▶ **Required work**:
Each line from the one that contains "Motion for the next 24" to the end of the entries must be copied word for word, and only those lines.

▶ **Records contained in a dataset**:
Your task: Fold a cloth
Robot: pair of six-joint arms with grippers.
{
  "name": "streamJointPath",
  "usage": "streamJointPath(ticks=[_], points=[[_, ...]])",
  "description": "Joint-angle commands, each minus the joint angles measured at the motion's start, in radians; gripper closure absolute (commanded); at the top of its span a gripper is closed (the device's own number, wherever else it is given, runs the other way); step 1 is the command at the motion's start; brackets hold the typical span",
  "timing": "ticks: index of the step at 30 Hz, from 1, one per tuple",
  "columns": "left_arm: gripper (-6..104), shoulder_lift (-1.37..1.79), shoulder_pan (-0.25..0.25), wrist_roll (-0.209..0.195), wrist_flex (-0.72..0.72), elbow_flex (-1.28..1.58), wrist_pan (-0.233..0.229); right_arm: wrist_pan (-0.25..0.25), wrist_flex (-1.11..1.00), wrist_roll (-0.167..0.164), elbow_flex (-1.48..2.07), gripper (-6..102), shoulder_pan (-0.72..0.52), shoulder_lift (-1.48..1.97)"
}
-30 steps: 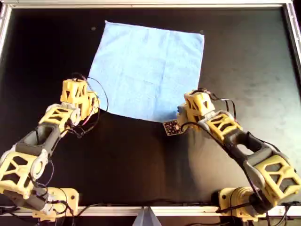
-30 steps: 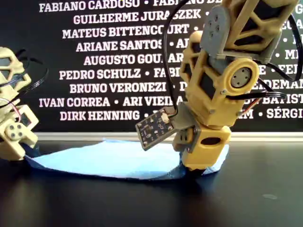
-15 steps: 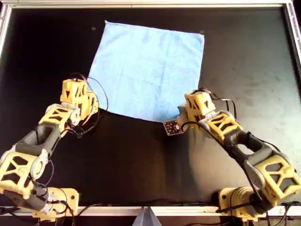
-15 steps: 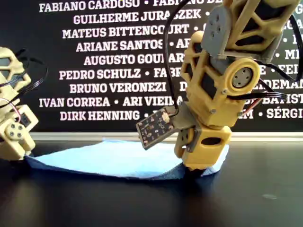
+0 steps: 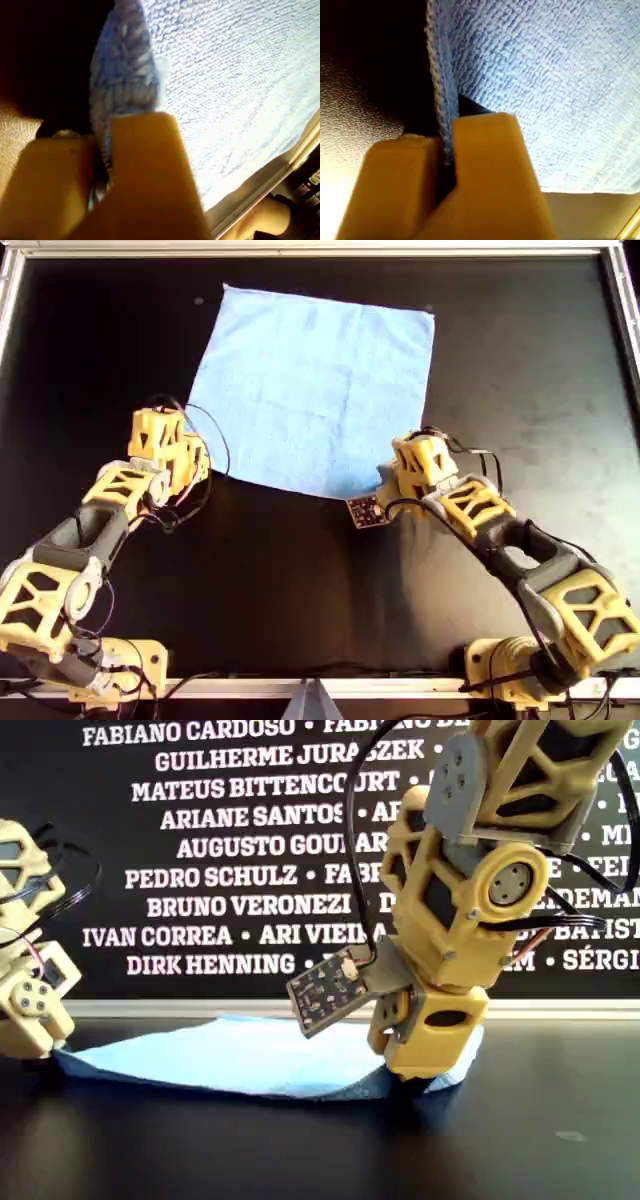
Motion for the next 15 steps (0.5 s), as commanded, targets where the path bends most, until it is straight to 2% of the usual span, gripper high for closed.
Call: streamJointPath(ticks=[1,4,7,15], points=[[99,0.041,-0.074,0.002,0.011,0.04,-0.002,0.005,-0.037,-0.006,-0.026,96,-0.02,0.034],[99,0.091,-0.098,0.002,0.011,0.067,-0.008,0.005,-0.037,-0.006,-0.026,96,-0.043,0.04],[99,0.161,-0.098,0.002,0.011,0.094,-0.009,-0.011,-0.037,-0.005,-0.012,96,-0.072,0.074],[99,0.281,-0.098,0.003,0.011,0.232,-0.009,-0.011,-0.037,-0.008,0.12,96,-0.075,0.232]])
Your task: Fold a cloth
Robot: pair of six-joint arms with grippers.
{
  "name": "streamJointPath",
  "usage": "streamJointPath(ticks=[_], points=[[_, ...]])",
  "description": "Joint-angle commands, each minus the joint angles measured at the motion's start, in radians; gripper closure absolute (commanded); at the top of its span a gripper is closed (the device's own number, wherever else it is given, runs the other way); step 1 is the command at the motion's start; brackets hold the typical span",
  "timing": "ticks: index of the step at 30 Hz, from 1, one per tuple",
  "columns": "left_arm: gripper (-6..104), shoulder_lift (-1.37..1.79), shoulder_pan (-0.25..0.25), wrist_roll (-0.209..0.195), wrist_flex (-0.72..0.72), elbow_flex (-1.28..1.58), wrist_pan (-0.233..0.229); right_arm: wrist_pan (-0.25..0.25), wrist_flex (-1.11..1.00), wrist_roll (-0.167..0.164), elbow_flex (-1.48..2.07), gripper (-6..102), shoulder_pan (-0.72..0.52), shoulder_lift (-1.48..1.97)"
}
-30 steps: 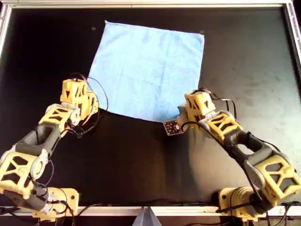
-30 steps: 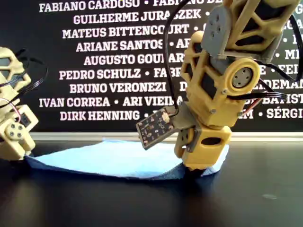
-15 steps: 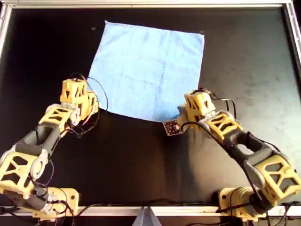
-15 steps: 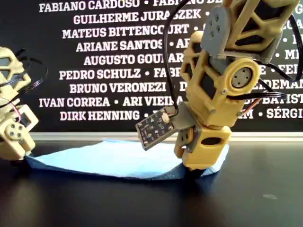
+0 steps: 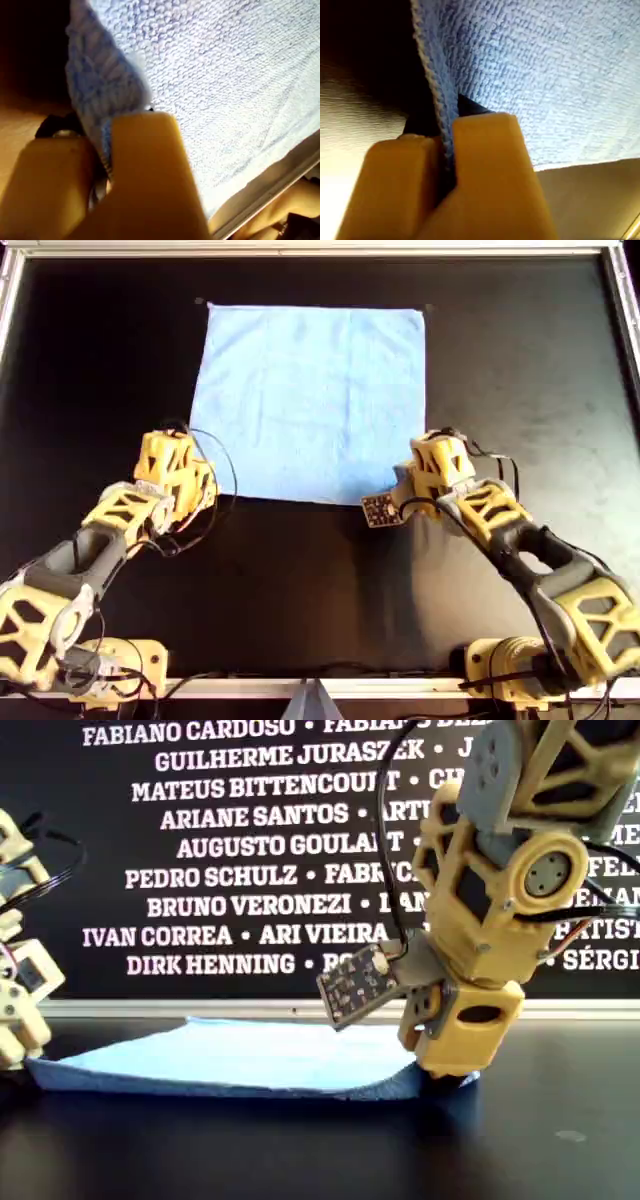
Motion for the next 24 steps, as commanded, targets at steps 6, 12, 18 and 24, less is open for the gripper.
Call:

▶ **Task answer**:
Motion for the next 24 steps, as commanded, targets at steps 6, 12, 18 and 24, less is open for the gripper.
Call:

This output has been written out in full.